YOUR ASSIGNMENT: Print every line of the material exactly.

INPUT MATERIAL:
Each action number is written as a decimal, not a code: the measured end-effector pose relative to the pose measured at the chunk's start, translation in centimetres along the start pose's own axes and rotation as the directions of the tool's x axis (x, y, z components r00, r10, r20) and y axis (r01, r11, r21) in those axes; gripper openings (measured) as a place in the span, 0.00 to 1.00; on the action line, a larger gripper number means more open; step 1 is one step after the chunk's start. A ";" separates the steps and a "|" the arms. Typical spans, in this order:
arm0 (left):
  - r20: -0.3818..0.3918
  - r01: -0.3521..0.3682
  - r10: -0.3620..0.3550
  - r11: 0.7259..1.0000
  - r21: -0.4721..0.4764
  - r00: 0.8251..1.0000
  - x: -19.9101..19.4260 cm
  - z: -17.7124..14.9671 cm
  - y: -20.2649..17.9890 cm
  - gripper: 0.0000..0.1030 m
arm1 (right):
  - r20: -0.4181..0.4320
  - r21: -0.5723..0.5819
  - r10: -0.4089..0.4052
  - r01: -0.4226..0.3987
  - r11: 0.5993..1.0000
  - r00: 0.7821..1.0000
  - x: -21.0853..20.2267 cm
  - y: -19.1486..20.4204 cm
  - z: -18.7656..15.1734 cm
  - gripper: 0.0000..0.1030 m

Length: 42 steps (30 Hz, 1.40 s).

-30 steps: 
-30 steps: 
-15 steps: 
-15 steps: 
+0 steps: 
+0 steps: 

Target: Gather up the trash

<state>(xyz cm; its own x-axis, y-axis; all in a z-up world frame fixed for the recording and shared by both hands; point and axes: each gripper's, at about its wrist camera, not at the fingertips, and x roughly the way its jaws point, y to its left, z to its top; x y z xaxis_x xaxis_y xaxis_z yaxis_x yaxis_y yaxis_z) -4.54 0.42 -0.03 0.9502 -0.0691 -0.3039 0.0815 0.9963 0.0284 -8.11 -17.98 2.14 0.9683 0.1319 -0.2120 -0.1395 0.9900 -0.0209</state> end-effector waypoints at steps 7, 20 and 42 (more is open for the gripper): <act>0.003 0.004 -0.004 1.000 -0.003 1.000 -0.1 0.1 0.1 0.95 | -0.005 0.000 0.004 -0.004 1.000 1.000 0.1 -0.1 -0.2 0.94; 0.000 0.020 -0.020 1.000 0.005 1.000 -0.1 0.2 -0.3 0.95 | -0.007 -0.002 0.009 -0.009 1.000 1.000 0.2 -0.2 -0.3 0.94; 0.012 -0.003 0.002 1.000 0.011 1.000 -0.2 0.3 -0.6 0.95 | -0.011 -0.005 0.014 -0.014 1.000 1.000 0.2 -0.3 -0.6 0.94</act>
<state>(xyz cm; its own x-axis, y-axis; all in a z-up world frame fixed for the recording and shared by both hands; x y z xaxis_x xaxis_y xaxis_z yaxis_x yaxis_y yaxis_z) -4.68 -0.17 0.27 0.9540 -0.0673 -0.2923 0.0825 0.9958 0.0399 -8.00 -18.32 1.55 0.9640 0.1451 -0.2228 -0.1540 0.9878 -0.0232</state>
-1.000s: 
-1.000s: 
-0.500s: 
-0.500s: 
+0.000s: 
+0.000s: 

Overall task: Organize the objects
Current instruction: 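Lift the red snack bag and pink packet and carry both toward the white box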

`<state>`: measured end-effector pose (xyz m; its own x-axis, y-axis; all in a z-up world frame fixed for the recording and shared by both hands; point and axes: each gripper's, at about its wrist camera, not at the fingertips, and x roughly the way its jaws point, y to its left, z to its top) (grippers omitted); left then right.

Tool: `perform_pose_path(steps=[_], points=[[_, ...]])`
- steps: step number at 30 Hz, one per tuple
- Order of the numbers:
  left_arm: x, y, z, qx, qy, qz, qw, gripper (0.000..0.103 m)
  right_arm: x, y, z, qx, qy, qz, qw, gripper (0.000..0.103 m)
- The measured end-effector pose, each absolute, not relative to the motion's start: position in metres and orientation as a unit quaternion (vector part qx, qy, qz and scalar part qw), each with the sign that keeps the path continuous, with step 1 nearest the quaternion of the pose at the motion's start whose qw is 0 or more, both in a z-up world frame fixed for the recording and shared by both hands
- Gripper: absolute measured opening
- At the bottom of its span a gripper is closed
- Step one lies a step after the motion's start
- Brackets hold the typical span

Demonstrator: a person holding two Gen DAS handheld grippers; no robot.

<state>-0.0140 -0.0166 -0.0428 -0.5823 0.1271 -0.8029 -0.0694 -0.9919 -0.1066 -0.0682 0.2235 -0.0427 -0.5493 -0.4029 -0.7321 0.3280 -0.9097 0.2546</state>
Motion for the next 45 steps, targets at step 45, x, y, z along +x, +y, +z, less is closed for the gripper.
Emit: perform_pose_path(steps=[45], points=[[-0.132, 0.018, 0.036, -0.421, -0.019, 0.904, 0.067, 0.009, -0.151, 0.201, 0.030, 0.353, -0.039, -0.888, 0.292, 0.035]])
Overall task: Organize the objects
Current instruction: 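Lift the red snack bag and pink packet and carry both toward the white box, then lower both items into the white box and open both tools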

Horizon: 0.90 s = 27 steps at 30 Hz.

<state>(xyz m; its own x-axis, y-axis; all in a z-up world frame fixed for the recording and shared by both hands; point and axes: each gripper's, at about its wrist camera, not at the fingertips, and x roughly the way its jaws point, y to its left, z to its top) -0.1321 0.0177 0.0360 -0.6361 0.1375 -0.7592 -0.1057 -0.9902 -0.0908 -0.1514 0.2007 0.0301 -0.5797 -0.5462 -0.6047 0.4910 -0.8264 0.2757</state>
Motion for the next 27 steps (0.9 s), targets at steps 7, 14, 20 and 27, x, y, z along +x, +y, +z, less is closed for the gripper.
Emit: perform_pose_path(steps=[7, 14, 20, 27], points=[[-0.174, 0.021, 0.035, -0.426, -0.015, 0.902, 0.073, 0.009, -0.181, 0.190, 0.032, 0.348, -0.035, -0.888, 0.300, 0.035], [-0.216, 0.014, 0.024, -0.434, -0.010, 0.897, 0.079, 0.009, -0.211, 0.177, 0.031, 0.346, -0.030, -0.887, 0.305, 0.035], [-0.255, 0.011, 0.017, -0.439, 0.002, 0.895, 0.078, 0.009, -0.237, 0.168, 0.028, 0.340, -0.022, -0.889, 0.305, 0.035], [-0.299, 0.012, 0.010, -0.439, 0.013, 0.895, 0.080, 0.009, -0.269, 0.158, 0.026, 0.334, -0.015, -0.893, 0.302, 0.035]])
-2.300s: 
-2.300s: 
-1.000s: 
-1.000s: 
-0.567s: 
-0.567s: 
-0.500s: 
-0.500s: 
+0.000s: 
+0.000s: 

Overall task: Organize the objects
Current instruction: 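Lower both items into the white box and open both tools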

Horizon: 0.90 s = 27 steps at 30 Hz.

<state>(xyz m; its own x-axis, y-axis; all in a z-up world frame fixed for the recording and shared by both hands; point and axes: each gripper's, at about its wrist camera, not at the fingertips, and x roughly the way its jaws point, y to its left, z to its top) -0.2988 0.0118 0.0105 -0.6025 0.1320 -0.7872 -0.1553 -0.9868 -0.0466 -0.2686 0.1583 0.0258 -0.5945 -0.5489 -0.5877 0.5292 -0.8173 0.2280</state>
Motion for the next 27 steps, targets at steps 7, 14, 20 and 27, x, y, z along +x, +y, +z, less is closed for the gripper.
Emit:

RESPONSE TO THE EXERCISE:
Each action number is written as a decimal, not a code: the measured end-effector pose relative to the pose measured at the chunk's start, translation in centimetres along the start pose's own axes and rotation as the directions of the tool's x axis (x, y, z components r00, r10, r20) and y axis (r01, r11, r21) in those axes; gripper openings (measured) as a place in the span, 0.00 to 1.00; on the action line, a larger gripper number means more open; step 1 is one step after the chunk's start. A ";" separates the steps and a "|" the arms. Typical spans, in this order:
arm0 (left):
  - r20: -0.3818..0.3918
  - r01: -0.3521..0.3682
  - r10: -0.3620..0.3550
  - r11: 0.7259..1.0000
  - r21: -0.4721..0.4764
  - r00: 0.8251..1.0000
  - x: -19.9101..19.4260 cm
  - z: -17.7124..14.9671 cm
  - y: -20.2649..17.9890 cm
  - gripper: 0.0000..0.1030 m
arm1 (right):
  - r20: -0.4181..0.4320
  - r21: -0.5723..0.5819
  - r10: -0.4089..0.4052
  - r01: -0.4226..0.3987
  - r11: 0.5993..1.0000
  - r00: 0.7821..1.0000
  - x: -21.0853..20.2267 cm
  - y: -19.1486..20.4204 cm
  - z: -18.7656..15.1734 cm
  - gripper: 0.0000..0.1030 m

Length: 42 steps (30 Hz, 1.40 s).

-30 steps: 
-30 steps: 
-15 steps: 
-15 steps: 
+0 steps: 
+0 steps: 

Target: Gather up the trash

<state>(xyz cm; its own x-axis, y-axis; all in a z-up world frame fixed for the recording and shared by both hands; point and axes: each gripper's, at about its wrist camera, not at the fingertips, and x roughly the way its jaws point, y to its left, z to its top; x y z xaxis_x xaxis_y xaxis_z yaxis_x yaxis_y yaxis_z) -4.54 0.42 -0.03 0.9502 -0.0691 -0.3039 0.0815 0.9963 0.0284 -8.11 -17.98 2.14 0.9683 0.1319 -0.2120 -0.1395 0.9900 -0.0209</state> end-effector waypoints at steps 7, 20 and 42 (more is open for the gripper): <act>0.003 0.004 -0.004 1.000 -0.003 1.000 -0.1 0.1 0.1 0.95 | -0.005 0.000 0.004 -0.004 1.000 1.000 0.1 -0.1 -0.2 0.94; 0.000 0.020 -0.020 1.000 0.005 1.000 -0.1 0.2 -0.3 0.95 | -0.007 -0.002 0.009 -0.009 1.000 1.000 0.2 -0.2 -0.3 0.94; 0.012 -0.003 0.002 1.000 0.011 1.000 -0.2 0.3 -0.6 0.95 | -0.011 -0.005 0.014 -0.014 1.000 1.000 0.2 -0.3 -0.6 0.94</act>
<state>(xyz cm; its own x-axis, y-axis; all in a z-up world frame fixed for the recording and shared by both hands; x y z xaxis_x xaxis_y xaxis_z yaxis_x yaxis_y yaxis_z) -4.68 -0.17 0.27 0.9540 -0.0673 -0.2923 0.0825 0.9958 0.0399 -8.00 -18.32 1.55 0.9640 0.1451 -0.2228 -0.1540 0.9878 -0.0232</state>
-1.000s: 
-1.000s: 
-0.500s: 
-0.500s: 
+0.000s: 
+0.000s: 

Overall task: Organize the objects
Current instruction: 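Lift the red snack bag and pink packet and carry both toward the white box
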
`<state>`: measured end-effector pose (xyz m; its own x-axis, y-axis; all in a z-up world frame fixed for the recording and shared by both hands; point and axes: each gripper's, at about its wrist camera, not at the fingertips, and x roughly the way its jaws point, y to its left, z to its top) (grippers omitted); left then right.

Tool: `perform_pose_path(steps=[_], points=[[_, ...]])`
- steps: step number at 30 Hz, one per tuple
- Order of the numbers:
  left_arm: x, y, z, qx, qy, qz, qw, gripper (0.000..0.103 m)
  right_arm: x, y, z, qx, qy, qz, qw, gripper (0.000..0.103 m)
- The measured end-effector pose, each absolute, not relative to the motion's start: position in metres and orientation as a unit quaternion (vector part qx, qy, qz and scalar part qw), each with the sign that keeps the path continuous, with step 1 nearest the quaternion of the pose at the motion's start whose qw is 0 or more, both in a z-up world frame fixed for the recording and shared by both hands
- Gripper: absolute measured opening
- At the bottom of its span a gripper is closed
- Step one lies a step after the motion's start
- Brackets hold the typical span

Demonstrator: a person holding two Gen DAS handheld grippers; no robot.

<state>-0.0140 -0.0166 -0.0428 -0.5823 0.1271 -0.8029 -0.0694 -0.9919 -0.1066 -0.0682 0.2235 -0.0427 -0.5493 -0.4029 -0.7321 0.3280 -0.9097 0.2546</state>
Motion for the next 45 steps, targets at step 45, x, y, z along +x, +y, +z, less is closed for the gripper.
Emit: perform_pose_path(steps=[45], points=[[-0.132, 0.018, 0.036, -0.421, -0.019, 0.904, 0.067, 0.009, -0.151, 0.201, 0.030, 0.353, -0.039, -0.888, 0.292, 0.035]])
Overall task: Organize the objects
Current instruction: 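Lift the red snack bag and pink packet and carry both toward the white box, then lower both items into the white box and open both tools
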
Horizon: 0.90 s = 27 steps at 30 Hz.

<state>(xyz m; its own x-axis, y-axis; all in a z-up world frame fixed for the recording and shared by both hands; point and axes: each gripper's, at about its wrist camera, not at the fingertips, and x roughly the way its jaws point, y to its left, z to its top) -0.1321 0.0177 0.0360 -0.6361 0.1375 -0.7592 -0.1057 -0.9902 -0.0908 -0.1514 0.2007 0.0301 -0.5797 -0.5462 -0.6047 0.4910 -0.8264 0.2757</state>
Motion for the next 27 steps (0.9 s), targets at steps 7, 14, 20 and 27, x, y, z along +x, +y, +z, less is closed for the gripper.
Emit: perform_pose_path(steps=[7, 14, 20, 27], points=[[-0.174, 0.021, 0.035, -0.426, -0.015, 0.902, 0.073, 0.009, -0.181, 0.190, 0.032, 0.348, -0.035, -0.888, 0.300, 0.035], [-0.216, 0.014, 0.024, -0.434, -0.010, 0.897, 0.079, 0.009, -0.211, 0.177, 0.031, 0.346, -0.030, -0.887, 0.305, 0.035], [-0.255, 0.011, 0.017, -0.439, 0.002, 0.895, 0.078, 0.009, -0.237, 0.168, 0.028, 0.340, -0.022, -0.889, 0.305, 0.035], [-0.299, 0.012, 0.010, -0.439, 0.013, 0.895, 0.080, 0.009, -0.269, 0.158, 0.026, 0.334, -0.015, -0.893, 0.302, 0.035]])
-2.300s: 
-2.300s: 
-1.000s: 
-1.000s: 
-0.567s: 
-0.567s: 
-0.500s: 
-0.500s: 
+0.000s: 
+0.000s: 

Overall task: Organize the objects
Current instruction: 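Lower both items into the white box and open both tools
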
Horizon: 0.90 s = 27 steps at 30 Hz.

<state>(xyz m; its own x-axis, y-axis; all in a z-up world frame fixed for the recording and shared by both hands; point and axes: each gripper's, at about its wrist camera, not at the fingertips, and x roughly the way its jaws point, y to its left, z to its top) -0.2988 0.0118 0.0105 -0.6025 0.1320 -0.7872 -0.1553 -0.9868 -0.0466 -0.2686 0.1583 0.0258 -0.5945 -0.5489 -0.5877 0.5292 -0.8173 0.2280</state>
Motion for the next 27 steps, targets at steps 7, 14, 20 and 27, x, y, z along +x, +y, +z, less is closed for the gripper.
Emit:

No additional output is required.